How many lines in this data contain the string "gives"? Reply with the number only.

[Stored records]
-- Opening Marker --

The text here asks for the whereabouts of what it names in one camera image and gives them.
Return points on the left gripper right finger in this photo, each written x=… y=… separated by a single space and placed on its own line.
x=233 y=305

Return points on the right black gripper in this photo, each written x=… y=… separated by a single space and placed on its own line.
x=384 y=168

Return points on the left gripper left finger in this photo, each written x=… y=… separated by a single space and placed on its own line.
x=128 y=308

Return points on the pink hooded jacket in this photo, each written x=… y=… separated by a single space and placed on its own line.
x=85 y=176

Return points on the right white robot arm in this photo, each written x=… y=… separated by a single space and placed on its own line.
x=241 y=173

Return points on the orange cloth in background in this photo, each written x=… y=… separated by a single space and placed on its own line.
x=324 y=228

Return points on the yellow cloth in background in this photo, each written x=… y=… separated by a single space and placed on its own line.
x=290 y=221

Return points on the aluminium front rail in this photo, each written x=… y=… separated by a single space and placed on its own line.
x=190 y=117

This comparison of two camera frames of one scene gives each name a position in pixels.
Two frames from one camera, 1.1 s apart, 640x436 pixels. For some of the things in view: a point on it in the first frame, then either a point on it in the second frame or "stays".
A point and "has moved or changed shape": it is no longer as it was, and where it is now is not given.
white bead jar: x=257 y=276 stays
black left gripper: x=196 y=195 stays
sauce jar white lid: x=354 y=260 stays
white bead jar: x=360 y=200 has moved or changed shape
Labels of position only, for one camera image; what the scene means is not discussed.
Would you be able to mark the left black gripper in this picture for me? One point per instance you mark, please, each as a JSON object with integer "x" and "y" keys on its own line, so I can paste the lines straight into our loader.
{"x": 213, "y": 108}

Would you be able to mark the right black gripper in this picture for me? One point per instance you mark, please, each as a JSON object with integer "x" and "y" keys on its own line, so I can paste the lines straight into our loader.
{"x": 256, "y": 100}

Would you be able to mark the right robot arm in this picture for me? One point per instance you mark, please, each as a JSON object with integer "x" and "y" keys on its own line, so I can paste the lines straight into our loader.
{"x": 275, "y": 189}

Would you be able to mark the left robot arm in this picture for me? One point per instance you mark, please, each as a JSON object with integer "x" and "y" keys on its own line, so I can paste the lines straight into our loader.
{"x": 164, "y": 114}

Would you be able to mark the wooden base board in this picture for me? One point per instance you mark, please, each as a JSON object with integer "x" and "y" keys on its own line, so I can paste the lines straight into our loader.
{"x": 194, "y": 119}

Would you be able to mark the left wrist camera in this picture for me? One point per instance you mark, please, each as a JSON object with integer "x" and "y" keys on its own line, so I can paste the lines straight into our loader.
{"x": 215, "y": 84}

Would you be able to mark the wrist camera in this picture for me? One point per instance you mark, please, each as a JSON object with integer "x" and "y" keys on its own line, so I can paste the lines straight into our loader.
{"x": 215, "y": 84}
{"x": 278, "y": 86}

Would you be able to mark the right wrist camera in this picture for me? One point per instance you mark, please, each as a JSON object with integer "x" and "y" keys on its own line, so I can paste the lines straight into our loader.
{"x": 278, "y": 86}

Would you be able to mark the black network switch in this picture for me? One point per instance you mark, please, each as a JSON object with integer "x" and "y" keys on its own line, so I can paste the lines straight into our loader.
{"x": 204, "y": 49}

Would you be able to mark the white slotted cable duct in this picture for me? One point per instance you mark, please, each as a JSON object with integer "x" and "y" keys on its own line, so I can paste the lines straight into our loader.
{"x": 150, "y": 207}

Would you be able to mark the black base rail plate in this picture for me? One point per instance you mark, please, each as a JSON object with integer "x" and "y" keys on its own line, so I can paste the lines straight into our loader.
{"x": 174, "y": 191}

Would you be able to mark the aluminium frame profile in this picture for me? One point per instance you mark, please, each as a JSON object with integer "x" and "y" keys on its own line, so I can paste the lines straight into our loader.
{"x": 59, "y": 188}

-- Closing Marker --

== Output of the task ==
2